In contrast, we encounter this Tax Collector.  The Tax Collector is so separated from the community that he is physically separate, standing “far off” according to the text.  And his prayer is much less conversational than the Pharisee.  His prayer is almost despairing, a classic lament, and he beats his breast and says, “God, be merciful to me, a sinner.”  Now, this guy may have been a sinner.  He may be a notorious sinner.  Tax Collectors were collaborators with the Roman occupiers and infamous for skimming off the top of their collections for their own benefit.  If you took a poll of 1st century Palestinians, many would have rather spent an evening on Beale Street with the stuck-up Pharisee instead of the Tax Collector.  But, Jesus, in that annoyingly Jesus kinda way, lifts up those who society marginalizes for the starring role of his stories.  This second man, while he probably made some very poor choices, is at least aware of them and in this moment is sorry for them.  And most importantly, he takes those choices, those sins, and gives them to God.  “God, be merciful to me, a sinner!”  In a moment of virtuous humility, the Tax Collector acknowledges his own emptiness, his own brokenness, his basic need for God and asks God for help.  

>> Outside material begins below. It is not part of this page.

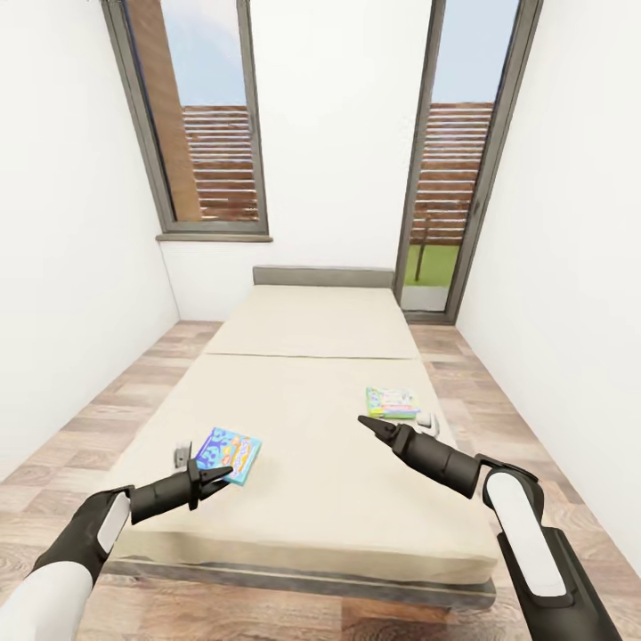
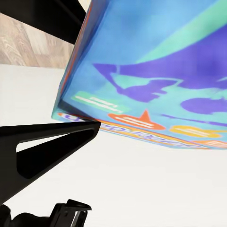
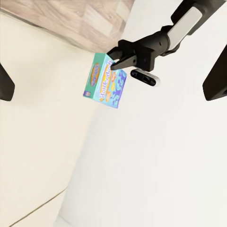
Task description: Put all the toys in the child's room - the three board games (two on the bed and one on the table), the two jigsaw puzzles on the table, and the tennis ball on the table - inside the toy box on the table in the child's room.
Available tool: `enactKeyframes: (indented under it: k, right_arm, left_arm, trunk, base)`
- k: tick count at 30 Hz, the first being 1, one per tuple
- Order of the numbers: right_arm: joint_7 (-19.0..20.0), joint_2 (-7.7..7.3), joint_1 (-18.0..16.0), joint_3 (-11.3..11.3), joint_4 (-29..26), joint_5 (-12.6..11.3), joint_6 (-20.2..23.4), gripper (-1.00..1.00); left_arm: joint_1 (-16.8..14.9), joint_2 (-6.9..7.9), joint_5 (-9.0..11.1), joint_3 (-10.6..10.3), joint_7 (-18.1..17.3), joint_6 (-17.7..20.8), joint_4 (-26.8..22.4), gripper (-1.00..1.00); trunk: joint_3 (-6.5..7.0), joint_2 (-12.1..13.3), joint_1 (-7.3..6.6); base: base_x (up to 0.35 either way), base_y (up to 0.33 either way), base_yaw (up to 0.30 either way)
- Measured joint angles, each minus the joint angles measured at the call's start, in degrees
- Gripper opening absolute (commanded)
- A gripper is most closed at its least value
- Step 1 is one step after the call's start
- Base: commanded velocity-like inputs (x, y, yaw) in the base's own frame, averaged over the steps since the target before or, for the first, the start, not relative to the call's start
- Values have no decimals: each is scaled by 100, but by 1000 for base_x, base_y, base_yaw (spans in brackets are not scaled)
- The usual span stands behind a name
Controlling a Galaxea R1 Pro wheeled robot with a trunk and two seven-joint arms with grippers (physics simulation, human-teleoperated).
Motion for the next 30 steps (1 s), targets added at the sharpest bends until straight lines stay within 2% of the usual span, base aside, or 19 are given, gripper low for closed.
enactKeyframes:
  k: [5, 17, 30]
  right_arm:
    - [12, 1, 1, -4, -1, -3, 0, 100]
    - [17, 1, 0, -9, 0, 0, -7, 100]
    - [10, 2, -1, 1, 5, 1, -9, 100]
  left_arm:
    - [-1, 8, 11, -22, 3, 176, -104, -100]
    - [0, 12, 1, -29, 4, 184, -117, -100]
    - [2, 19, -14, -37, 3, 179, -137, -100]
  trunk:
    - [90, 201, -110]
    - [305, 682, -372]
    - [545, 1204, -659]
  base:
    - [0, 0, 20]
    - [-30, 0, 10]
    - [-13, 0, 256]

The Pharisee’s ultimate sin is not his obnoxious attitude toward others – although that is very obnoxious – but his lack of humility and his inability to acknowledge his own dependence on God.  Thank God I, I, am not like those people.  I do this and I do that, so I am great.  Not very humble at all.

So we return to the Mayor of Lake Wobegon, standing in the janitor’s closet.  In that moment, in a very faithful, Minnesotan kind of way, I would venture that she felt very humble.  Humiliated to be sure, but humbled, and reminded that even the mayor finds herself in the janitor’s closet from time to time.  How we exit said closet says a lot about who we are and whether we are a Pharisees or a Tax Collector.

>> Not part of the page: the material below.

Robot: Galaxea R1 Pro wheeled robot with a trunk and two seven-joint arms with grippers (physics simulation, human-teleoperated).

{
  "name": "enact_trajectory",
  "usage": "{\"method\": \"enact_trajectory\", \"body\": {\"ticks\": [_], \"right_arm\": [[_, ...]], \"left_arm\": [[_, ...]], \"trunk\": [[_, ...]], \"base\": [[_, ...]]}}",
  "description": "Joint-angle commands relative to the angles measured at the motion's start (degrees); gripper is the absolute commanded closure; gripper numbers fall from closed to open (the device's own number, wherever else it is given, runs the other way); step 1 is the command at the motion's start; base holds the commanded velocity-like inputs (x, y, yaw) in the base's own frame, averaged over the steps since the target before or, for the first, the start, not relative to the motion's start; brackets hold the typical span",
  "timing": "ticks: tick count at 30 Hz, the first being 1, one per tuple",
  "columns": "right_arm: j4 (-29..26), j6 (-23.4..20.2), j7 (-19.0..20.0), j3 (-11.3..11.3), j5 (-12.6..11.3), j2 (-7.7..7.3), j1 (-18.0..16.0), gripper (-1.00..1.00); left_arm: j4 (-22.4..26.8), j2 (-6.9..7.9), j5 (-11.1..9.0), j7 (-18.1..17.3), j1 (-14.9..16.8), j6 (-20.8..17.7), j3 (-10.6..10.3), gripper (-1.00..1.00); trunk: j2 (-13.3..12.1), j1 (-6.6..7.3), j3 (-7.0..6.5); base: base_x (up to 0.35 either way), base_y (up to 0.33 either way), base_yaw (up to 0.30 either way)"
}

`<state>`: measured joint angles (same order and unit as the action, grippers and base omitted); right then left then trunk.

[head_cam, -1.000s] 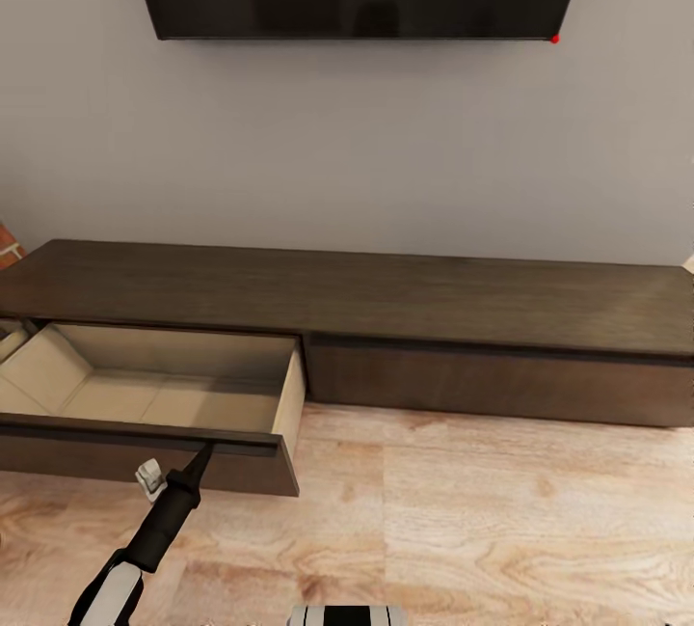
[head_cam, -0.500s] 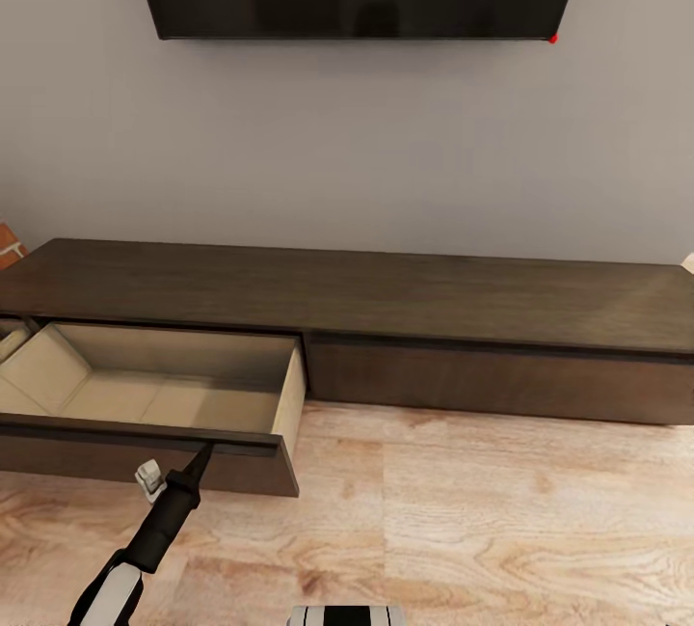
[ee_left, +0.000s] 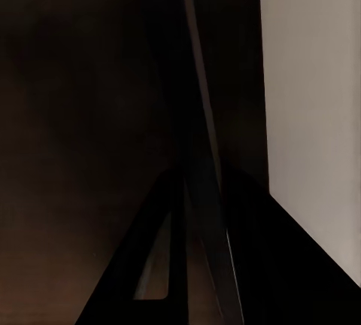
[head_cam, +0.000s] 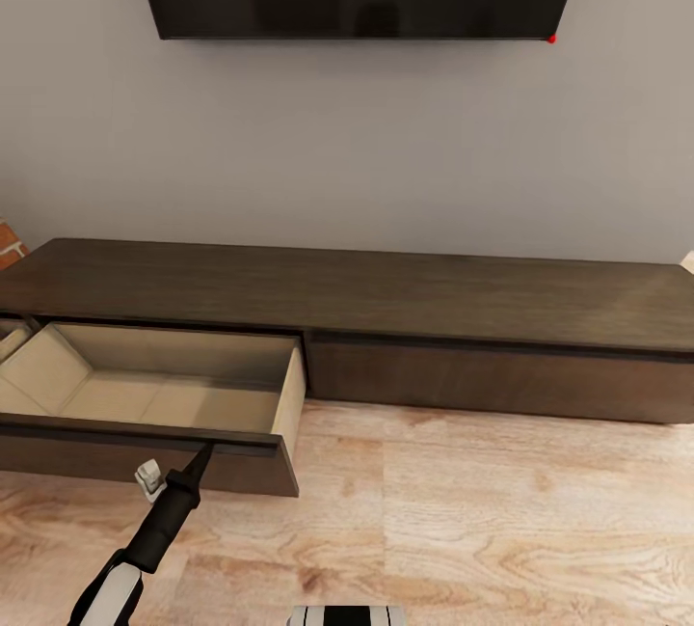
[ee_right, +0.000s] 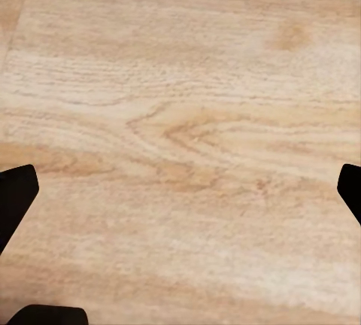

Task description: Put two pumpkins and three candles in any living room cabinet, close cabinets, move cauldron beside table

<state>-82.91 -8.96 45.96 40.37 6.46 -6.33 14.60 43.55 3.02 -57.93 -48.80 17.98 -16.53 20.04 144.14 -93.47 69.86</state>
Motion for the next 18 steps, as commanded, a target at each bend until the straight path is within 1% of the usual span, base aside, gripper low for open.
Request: {"method": "enact_trajectory", "body": {"ticks": [1,2,5,11,18], "right_arm": [[-0.12,-0.33,0.27,0.06,0.22,0.00,0.01,-1.00],[-0.13,-0.32,0.27,0.06,0.22,0.00,0.02,-1.00],[-0.14,-0.31,0.32,0.06,0.22,0.00,0.06,-1.00],[-0.15,-0.29,1.92,0.06,0.22,0.00,0.08,-1.00],[-0.11,-0.27,2.18,0.06,0.22,0.00,0.07,-1.00]], "left_arm": [[0.31,-0.03,-0.43,-0.07,0.03,-0.78,-2.13,1.00],[0.31,-0.03,-0.43,-0.06,0.03,-0.78,-2.12,-1.00],[0.31,-0.02,-0.43,-0.06,0.04,-0.78,-2.13,-1.00],[0.31,-0.03,-0.43,-0.06,0.03,-0.78,-2.11,-1.00],[0.34,-0.03,-0.43,-0.41,-0.04,-0.77,-2.18,-1.00]], "trunk": [[0.02,0.02,0.03],[0.02,0.02,0.03],[0.02,0.02,0.03],[0.02,0.02,0.03],[0.02,0.02,0.03]], "base": [[-0.001,0.000,0.000],[0.000,0.000,0.000],[0.000,0.000,0.000],[0.000,0.000,0.000],[-0.001,0.000,0.000]]}}
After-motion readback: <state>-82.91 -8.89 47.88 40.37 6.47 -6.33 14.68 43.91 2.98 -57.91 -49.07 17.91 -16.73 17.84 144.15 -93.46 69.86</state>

Humility is a goal all of us can aspire to.  And real humility is not self-deprecating or insecure.  All of us have been given gifts and we should be proud of and confident in our achievements with those gifts.  But … but, the humble balance that confidence with self-awareness that those gifts are gifs from God and that those gifts are coupled with other areas where we could stand to improve and we are far from accomplished.  In the end, the humble realizes that we are really very needy and in order to truly succeed in this life, we need each other and we need God.

This week, take stock of where you are in need.  Give thanks for where you are strong, but find help where you are weak.  Humbly acknowledge that we can not do everything and we certainly can’t to do everything ourselves.  And instead of ostracizing ourselves in our humility, like the Tax Collector, may we huddle together, be resources for each other, and love each other for who we are, and not because we’re not, “those people.”  

We are all in need, but we can rejoice in the truth that all of our needs will be met; all of our needs will be met by a very generous God.  AMEN.